TASK TO COMPLETE.
All of the data must be printed exactly; please include every line.

RAW DATA.
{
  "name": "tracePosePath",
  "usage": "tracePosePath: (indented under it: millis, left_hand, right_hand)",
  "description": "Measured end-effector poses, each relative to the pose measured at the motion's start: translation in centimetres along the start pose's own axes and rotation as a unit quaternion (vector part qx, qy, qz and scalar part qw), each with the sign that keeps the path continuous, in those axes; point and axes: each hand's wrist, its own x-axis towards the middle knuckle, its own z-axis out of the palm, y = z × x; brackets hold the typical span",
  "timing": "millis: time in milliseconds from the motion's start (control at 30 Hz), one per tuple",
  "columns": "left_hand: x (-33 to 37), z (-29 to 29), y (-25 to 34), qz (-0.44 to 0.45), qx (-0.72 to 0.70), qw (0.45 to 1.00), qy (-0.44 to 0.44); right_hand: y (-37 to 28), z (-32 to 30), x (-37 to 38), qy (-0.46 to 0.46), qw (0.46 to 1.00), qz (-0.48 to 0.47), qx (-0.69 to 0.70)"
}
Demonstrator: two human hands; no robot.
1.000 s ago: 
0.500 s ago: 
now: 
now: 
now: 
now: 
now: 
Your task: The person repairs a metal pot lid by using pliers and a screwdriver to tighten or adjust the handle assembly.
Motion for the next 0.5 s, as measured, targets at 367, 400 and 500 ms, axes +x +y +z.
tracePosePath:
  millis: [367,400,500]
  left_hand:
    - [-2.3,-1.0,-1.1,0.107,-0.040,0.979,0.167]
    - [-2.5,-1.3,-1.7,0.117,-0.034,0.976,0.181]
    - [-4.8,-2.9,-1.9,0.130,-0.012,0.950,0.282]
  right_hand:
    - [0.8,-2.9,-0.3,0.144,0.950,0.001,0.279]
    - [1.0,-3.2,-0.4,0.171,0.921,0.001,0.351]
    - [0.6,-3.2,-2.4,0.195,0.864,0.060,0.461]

EXPECTED ANSWER.
{
  "name": "tracePosePath",
  "usage": "tracePosePath: (indented under it: millis, left_hand, right_hand)",
  "description": "Measured end-effector poses, each relative to the pose measured at the motion's start: translation in centimetres along the start pose's own axes and rotation as a unit quaternion (vector part qx, qy, qz and scalar part qw), each with the sign that keeps the path continuous, in those axes; point and axes: each hand's wrist, its own x-axis towards the middle knuckle, its own z-axis out of the palm, y = z × x; brackets hold the typical span",
  "timing": "millis: time in milliseconds from the motion's start (control at 30 Hz), one per tuple",
  "columns": "left_hand: x (-33 to 37), z (-29 to 29), y (-25 to 34), qz (-0.44 to 0.45), qx (-0.72 to 0.70), qw (0.45 to 1.00), qy (-0.44 to 0.44); right_hand: y (-37 to 28), z (-32 to 30), x (-37 to 38), qy (-0.46 to 0.46), qw (0.46 to 1.00), qz (-0.48 to 0.47), qx (-0.69 to 0.70)"
}
Demonstrator: two human hands; no robot.
1.000 s ago: 
0.500 s ago: 
now: 
now: 
now: 
now: 
now: 
Your task: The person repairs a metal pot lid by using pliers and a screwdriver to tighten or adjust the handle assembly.
Motion for the next 0.5 s, as measured, targets at 367, 400 and 500 ms, axes +x +y +z.
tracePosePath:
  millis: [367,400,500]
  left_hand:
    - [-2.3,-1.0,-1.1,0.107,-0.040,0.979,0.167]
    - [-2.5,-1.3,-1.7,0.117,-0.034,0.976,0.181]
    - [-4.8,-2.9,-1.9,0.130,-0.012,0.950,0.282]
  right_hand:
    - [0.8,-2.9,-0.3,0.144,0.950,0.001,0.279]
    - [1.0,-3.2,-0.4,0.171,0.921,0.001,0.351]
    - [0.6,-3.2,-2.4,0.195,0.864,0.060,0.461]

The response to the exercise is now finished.